Wednesday, 25 June 2008

All aboard the midnight express


It is the blackest midnight of the soul. It's like dying. One can almost feel the life force being sucked from one's body as one's will to live ebbs away. It is the closest thing in this world to being stranded in a formless limbo - a hellish void in which all of one's desires, one's joys, one's ambitions are systematically stripped away leaving nothing but an all-consuming ennui, a paralysing torpor. It is...the last train home. And I hate it.

And you know what's so strange? The last train home - the train that runs when the rest of the world is asleep and the line is empty - is the slowest effing train of the day! And that was certainly true of last night.

After an enjoyable evening on the town with a work contact, I make it to Paddington for 11.20pm and clamber aboard a fairly empty first class carriage. At least I have my off peak upgrade to look forward to. For a moment my mood lifts...but then it is slammed to the canvas and crushed there.

The train manager makes that most hated of announcements: the replacement bus service from Swindon. Argh! The 12-13 minute journey from Swindon to Chippenham immediately elongates to a 40 minute haul through the back streets of Swindon and a darkened motorway. Not good.

Then the next blow. The train manager again: the service is going to be delayed for 30 minutes before leaving Paddington because some crew are stuck on a delayed incoming service. We haven't even left the station yet and already my journey through the sleeping hinterland of England has grown by an hour! Will I ever get to bed? I've got to get back up at 6am to return to London so it's not looking good.

After 15 minutes, the train manager announces that the staff have arrived but have foregone their break in order to get the train moving. I'm grateful - we all are - but that gratitude soon wains as the train crawls agonisingly slowly to Reading, struck behind another service.

After Reading we virtually grind to a halt. Engineering works. I try to concentrate on reading my novel, but I can't: the frustration is enormous. All the time the delay is getting longer and longer and my chance of getting a half-decent kip is being eroded. As we chug through the darkness, men in bright orange clothing out on the track wave to the driver. It's a surreal sight.

We're approaching Didcot, comes the announcement. No we're not, it transpires. It's a further 10 minutes before we reach the soulless armpit of Oxfordshire and then head off into the night once more. But at least now we're moving at a decent speed. But only as far as Swindon, then it's onto the bus and we wait 10 minutes for the stragglers, the time slipping away. It's now 1.20am and my brain is turning to mush.

We finally reach Chippenham Station just before 2am. I repeat: 2-a-fucking-m. Unbelievable!

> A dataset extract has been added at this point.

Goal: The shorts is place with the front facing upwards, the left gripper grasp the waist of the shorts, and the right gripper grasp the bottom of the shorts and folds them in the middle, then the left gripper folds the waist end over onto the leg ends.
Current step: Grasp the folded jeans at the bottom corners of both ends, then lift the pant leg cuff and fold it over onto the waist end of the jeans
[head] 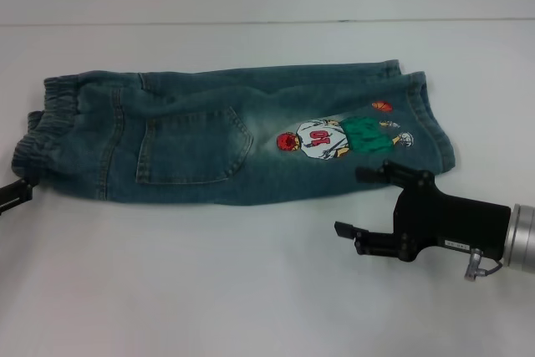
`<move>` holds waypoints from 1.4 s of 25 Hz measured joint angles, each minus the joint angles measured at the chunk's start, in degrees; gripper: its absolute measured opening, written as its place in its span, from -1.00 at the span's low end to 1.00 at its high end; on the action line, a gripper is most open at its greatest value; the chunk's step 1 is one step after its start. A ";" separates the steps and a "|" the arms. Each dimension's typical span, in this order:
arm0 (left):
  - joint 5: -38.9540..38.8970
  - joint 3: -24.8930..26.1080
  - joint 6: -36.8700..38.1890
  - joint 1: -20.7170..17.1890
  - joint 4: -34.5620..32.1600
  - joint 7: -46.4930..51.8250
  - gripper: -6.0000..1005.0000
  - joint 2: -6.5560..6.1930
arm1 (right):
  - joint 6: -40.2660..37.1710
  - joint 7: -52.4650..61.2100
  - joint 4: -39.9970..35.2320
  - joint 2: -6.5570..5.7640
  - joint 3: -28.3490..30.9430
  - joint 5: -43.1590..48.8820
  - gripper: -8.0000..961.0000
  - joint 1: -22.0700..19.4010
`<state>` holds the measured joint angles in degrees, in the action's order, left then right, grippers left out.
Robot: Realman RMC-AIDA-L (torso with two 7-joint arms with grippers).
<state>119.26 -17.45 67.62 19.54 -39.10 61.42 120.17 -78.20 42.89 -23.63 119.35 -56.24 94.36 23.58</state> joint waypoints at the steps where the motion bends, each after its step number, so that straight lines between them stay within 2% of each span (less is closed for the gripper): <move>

Then I have to walk over the station bridge right down to the far end of the car park to where my car awaits - a welcome sight.

On the walk I chat to a fellow hapless passenger, a woman. She tells me she's in the music business and often catches the last train. "It's never on time," she tells me. "Every night, something different. Some problem or delay or failure. It's a nightmare."

Literally, I muse to myself. A nightmare.

I make it home at 2.10am and crawl into the spare bed without waking the family. Initially I can't sleep - my mind is whirring - maybe falling into unconsciousness around 2.30am. I wake briefly about four, then am woken at 6.10am by my wife and children getting up.

I get up, shower, drink a cup of tea and then drive back to the station to catch the 7.25am, a zombie whose hopes and dreams still seem to be lost somewhere out there in the endless miles of darkness between Reading and Didcot.

1 comments:

Anonymous said...

Regarding the 23:30 Paddington - Cardiff never being on time, I've been on it more times than I care to think in the last few months, and it usually runs pretty much to it's advertised timetable +/- 2/3 minutes. A lot of people think it's running late, but in fact it has different running times to allow for the maintainence work that is carried out overnight. Check out the timetable. Also, this train is quite often subject to re-timings and changes due to engineering works (Network Rail = Act of God), it's always worth checking if any have been advertised before turning up for it.

On Wednesday, as well as the crew turning around in ten minutes, another driver, on his way home after finishing work, suggested that he take the train as far as Swindon, so that the booked driver could have his compulsory break on-board. This meant him having to be taxied back to Reading, and getting home a lot later than if he had just sat in Paddington waiting for the driver to finish his break. (A lot of us do go the extra mile - pun intended)

The announcement before Didcot was a simple mistake - trying to tell where you are looking out the window of a train at night is not as easy as you might think.

Apologies again from the crew about the delays you had - we did our best to minimise them. The bus was totally outside our control. However, as another poster has said, it was your choice to have a late night followed by an early morning start, I don't think you can put the blame for that on FGW or the individual crew.